Now we are on the left coast and very close to the source of really exceptional produce. I am starting to feel really sorry for east coast vegetarians. I purchased the veggies for us out there for nearly three decades. For the most part veggies are like fish: Fresh is best. Now we go to a farmers market and two grocery stores every week to keep or inventory fresh and varied. After well over a year here I am sitll not a veggie person - but this is an easier place to be if you are.
Neither one of us knew how to work the oven here so we started out even on the controls, yet we have pretty much maintained our traditional roles, except that we sauté very little, and roast a whole lot more, especially in the fall.
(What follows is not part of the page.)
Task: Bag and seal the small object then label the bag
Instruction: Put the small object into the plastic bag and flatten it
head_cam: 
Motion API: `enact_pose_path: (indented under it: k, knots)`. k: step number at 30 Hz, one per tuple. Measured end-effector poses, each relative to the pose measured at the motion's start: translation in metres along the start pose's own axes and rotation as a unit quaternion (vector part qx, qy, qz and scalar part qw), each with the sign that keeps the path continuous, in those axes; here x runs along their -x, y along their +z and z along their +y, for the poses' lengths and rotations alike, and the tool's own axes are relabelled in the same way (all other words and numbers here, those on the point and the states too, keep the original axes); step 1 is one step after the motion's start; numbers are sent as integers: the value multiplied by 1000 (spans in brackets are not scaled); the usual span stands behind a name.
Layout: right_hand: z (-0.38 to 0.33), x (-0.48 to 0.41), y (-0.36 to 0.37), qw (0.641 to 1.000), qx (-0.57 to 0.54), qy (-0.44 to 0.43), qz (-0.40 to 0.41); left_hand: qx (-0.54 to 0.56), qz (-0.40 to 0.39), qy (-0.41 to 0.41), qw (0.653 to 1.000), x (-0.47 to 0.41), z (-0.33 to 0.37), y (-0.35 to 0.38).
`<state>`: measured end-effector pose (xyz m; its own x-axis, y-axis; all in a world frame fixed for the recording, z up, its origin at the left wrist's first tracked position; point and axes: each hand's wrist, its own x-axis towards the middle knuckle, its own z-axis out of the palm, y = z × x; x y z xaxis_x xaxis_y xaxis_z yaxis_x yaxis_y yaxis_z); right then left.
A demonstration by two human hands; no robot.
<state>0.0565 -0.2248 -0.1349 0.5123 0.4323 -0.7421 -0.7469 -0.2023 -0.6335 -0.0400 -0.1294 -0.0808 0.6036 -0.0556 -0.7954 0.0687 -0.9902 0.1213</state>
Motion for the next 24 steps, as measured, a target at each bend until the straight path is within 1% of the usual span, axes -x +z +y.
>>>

Friday evening I split Brussels sprouts as my wife cut up a cauliflower and red onion. I pulled out a half sheet cake pan and she wrestled it away from me after she turned the oven on to preheat it, and spread out the veggies, poured olive oil on them and tossed them to coat evenly. She ordered me to fetch the sea salt and pepper mill, both of which she twisted over the pan before sliding it into the oven.
I cannot describe how good those veggies tasted off that pan as they cooled just enough to eat. I am not a generally a veggie lover, but roasting good fresh veggies properly lifts the flavor from great to something far beyond good. This batch was heavenly – browned but not burnt, crisp and crunchy at the same time, a feast for us to savor right out of our own oven.